As mentioned, there was another auction of Kalahari Reds and Boer Goats in Pretoria and I took up the opportunity to take some photos of them.

Most expensive sale on the auction was a Boer Goat Buck for R60.000.

Here are some pictures:








The Auction in Action. 








Buck on the way to his new home. 








Proud new owner of a boer goat buck.








Does are more docile... we had some fights with the bucks their that didn't want to go to their new homes. 







Kalahari Reds goats. 








Kalahari Reds Billy goat, more massive one then usual...








A Boer goat doe from close, note the lighter red colouring. 








I think it is the same one. 








To give you an idea on the colour variance of Kalahari Reds Goats. 








I think they are sisters








First fighting back, but now far more relaxed.








To give you an impression of the size. The man holding it is normally sized 








Another close up....







and boer goat profile.









From an angle above








Overview of does available









Show your teeth.





Video on some goats fighting.

Good news is, there will be an Indigenous Field Goat Auction end of next month, but on another venue.


----------



## ksalvagno (Oct 6, 2009)

Nice looking goats!


----------



## loggyacreslivestock (Mar 5, 2013)

Some of those goats are really thick! I love the red buck in the pic where he is looking at the camera. He is so regal looking.


----------



## Goat_in_Himmel (Jun 24, 2013)

That was a pricey buck you mentioned. 60k ZAR is over 5.6k USD! I love the red tones of the Kalahari reds, and I always appreciate getting a glimpse of how things are in other parts of the word. Is that you in the back of the red truck, with a new purchase?


----------



## canyontrailgoats (Jan 4, 2014)

Kalahari reds are my favorite new meat goats  . Are they available in the US?


----------



## RhinoWhite (Nov 17, 2013)

Goat_in_Himmel said:


> That was a pricey buck you mentioned. 60k ZAR is over 5.6k USD! I love the red tones of the Kalahari reds, and I always appreciate getting a glimpse of how things are in other parts of the word. Is that you in the back of the red truck, with a new purchase?

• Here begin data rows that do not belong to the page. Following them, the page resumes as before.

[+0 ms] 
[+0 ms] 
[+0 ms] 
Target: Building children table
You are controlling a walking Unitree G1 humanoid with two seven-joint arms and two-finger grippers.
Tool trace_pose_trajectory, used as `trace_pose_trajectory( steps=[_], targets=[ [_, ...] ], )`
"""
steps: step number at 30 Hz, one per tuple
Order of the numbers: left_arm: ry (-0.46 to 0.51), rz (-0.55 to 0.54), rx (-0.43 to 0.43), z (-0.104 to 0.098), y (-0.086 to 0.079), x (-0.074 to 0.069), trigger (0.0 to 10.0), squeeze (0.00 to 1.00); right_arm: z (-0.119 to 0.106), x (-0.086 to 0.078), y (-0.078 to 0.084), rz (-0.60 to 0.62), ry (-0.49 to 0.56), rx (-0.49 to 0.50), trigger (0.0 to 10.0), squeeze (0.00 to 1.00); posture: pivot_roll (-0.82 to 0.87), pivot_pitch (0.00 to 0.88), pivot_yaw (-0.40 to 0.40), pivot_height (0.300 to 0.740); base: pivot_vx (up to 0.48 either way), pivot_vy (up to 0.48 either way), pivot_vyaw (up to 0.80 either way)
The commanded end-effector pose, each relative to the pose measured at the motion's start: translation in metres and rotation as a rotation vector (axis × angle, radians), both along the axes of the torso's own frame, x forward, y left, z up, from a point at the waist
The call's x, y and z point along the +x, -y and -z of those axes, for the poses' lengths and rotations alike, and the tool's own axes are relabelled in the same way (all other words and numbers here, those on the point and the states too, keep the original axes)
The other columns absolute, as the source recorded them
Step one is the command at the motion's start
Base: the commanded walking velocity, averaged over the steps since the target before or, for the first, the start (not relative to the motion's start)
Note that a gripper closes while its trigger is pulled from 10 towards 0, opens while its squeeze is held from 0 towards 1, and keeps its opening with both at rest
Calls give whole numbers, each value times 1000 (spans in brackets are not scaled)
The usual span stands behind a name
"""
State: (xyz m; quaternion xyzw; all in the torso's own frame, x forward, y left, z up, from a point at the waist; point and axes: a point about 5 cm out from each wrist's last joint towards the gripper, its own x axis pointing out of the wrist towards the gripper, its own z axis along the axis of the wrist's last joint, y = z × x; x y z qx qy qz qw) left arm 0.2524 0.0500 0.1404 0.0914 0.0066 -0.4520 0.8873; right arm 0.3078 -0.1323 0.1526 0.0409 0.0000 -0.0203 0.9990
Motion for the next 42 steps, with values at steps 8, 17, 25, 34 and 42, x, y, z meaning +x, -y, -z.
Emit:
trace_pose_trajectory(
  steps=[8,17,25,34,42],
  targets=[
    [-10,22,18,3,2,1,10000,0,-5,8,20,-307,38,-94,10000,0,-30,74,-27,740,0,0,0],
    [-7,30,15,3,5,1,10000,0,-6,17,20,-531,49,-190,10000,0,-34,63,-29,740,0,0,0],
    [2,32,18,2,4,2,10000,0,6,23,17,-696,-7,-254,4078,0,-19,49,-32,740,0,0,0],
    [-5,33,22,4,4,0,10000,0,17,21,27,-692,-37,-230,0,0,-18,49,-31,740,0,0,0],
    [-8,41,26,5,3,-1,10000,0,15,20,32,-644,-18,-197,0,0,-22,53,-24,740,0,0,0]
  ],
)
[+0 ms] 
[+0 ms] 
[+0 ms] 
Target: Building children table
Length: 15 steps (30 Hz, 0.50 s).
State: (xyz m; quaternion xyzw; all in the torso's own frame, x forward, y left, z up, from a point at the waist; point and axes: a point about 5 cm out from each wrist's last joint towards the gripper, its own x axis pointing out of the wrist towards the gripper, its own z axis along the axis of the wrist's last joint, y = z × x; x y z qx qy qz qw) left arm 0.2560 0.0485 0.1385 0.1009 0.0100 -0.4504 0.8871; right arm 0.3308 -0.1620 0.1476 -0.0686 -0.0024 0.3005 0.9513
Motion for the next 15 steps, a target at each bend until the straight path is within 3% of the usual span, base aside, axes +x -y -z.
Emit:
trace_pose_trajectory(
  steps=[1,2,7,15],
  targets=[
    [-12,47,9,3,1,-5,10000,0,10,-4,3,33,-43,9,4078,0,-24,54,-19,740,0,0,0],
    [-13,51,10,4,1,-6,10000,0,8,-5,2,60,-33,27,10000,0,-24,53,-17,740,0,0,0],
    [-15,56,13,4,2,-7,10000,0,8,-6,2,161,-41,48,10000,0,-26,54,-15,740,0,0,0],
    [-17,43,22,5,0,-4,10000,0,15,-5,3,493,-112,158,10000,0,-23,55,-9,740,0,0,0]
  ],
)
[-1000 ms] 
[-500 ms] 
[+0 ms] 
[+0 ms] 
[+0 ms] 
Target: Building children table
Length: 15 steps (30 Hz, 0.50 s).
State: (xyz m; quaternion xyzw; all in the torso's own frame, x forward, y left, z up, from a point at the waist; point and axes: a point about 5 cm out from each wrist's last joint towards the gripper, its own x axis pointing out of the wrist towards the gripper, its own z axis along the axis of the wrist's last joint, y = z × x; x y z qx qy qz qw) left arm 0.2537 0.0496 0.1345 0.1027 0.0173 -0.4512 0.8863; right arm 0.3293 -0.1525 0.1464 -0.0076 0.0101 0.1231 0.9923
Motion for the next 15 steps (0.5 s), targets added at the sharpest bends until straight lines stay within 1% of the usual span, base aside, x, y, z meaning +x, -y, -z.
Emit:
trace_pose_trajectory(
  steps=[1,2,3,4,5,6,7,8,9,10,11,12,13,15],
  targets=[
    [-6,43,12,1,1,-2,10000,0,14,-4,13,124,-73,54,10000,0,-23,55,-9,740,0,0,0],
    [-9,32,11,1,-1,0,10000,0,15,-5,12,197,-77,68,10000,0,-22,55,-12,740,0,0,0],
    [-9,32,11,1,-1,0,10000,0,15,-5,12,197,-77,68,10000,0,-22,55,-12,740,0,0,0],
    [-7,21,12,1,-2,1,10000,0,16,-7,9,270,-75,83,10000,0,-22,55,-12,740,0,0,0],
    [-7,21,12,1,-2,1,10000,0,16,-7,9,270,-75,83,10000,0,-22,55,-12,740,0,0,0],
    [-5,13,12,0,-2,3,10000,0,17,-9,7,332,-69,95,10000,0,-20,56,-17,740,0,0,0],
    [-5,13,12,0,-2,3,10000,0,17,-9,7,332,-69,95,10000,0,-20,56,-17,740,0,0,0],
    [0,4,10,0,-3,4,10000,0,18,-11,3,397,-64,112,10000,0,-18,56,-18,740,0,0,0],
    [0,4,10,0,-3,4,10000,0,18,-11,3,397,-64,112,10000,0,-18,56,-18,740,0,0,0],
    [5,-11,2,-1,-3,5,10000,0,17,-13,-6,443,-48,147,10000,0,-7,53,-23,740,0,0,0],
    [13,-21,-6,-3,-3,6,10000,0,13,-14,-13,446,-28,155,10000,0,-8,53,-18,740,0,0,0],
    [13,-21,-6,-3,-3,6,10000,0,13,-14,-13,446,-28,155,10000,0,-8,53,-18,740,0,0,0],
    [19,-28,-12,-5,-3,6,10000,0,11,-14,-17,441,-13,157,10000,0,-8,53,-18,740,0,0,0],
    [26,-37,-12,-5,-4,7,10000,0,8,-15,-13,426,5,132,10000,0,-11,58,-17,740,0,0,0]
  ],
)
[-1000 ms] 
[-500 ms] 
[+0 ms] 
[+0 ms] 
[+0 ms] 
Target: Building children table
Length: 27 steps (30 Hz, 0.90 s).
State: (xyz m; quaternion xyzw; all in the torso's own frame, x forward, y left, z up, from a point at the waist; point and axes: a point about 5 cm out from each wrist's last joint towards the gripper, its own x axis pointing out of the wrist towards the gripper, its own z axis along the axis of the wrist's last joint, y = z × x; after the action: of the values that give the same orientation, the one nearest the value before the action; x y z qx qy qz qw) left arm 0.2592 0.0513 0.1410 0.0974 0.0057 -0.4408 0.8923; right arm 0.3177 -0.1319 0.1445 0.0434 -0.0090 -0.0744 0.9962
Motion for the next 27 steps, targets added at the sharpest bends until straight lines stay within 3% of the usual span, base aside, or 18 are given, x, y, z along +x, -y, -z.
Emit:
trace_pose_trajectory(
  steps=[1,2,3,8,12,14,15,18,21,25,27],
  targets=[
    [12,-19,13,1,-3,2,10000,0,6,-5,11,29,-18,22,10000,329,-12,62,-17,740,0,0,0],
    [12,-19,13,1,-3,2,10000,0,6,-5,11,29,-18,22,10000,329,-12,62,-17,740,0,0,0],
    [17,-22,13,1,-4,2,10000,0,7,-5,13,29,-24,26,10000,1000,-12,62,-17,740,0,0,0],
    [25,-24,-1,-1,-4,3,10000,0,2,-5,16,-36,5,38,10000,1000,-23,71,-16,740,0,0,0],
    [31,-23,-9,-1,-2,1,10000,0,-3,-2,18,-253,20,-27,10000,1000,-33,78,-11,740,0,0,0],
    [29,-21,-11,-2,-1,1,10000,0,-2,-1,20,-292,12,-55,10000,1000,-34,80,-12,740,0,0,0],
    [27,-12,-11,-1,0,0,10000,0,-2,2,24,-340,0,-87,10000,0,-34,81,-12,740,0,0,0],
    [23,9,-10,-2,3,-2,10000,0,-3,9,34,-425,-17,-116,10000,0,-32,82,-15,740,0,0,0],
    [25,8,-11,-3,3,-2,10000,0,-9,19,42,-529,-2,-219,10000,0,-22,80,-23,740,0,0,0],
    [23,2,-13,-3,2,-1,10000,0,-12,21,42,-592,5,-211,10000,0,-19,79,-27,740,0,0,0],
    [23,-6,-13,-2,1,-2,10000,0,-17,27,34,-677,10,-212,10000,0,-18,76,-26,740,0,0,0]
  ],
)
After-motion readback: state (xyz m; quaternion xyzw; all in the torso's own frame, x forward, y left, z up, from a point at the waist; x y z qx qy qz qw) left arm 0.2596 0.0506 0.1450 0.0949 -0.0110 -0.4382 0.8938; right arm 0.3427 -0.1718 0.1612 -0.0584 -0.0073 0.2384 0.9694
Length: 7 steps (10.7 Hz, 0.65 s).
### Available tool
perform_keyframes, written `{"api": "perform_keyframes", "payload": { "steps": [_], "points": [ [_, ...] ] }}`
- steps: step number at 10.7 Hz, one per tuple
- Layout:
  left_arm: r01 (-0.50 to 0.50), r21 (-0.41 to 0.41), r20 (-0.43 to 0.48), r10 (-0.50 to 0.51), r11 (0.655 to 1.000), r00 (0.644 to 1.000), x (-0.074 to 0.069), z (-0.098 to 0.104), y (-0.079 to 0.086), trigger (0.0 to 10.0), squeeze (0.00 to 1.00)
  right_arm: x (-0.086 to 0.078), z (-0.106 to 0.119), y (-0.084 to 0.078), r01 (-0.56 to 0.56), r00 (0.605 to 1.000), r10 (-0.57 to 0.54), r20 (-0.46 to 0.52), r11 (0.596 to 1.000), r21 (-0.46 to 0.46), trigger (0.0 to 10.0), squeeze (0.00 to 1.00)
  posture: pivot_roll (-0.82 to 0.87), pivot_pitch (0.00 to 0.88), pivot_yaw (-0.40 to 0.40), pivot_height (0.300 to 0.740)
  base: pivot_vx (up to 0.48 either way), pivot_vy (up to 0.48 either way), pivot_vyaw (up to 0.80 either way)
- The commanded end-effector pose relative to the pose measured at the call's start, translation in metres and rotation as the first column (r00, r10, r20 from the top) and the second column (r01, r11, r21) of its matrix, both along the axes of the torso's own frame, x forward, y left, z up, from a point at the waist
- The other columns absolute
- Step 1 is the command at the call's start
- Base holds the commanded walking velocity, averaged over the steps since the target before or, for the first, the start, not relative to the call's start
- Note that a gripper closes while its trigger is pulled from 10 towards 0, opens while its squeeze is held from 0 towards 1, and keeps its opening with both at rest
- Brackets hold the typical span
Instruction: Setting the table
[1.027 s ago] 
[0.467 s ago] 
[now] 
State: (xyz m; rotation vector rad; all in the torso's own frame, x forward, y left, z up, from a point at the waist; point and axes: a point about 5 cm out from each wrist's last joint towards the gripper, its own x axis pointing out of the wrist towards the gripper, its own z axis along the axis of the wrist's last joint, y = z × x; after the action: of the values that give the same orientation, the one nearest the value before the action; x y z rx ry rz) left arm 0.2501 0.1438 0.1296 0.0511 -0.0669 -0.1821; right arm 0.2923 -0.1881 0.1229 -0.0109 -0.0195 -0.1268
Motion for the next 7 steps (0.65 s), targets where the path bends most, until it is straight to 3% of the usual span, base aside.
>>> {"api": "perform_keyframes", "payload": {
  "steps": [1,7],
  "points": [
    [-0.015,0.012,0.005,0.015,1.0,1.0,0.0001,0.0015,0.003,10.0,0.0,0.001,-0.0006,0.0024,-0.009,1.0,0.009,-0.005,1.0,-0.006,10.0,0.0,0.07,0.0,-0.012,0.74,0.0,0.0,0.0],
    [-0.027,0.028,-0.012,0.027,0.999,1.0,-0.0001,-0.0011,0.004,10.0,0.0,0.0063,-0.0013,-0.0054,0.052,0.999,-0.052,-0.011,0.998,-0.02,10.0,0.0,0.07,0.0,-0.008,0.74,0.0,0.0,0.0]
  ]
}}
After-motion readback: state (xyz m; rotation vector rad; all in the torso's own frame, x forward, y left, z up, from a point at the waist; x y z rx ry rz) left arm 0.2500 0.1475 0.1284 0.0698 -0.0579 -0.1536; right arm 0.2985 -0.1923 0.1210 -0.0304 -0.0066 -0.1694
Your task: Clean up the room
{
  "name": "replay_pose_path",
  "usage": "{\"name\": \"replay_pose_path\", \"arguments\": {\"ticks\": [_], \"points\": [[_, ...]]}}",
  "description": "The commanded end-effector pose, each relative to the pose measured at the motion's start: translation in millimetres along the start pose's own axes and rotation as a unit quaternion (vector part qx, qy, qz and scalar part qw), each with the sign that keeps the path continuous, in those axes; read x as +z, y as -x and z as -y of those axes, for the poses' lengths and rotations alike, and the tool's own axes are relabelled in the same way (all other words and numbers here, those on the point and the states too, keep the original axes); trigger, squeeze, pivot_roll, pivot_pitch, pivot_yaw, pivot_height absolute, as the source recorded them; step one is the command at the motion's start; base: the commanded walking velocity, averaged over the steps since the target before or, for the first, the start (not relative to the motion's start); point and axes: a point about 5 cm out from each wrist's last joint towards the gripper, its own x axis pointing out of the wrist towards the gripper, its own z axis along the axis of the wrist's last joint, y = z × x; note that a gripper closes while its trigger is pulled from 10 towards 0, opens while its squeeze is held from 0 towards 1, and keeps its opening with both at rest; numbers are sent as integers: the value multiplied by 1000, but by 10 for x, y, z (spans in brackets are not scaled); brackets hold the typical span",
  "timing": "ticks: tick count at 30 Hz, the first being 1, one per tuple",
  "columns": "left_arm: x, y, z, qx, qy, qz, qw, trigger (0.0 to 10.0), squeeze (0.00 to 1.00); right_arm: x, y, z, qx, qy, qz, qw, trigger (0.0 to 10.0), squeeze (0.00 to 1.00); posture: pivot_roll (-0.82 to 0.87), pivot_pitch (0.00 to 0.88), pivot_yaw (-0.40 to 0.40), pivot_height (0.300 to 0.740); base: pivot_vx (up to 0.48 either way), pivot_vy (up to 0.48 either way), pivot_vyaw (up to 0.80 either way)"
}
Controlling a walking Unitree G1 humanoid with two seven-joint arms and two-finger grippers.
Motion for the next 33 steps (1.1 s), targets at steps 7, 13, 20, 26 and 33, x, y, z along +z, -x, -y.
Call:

No, it's not me. That's just a guy I helped to get his buck into the truck. He gave some resistance. There were, some I'd love to have gone for tough. That must however wait. We're trying to get things sorted for importing some bucks into Zimbabwe to breed up some of the local goat population. It's quite some PT with the permits and quarantine. There a doe kid goes for US$ 30, but it's not too good quality of course. With some bucks we can "upgrade" the local goat population to produce more meat, since there is also a shortage of meat anyway.


----------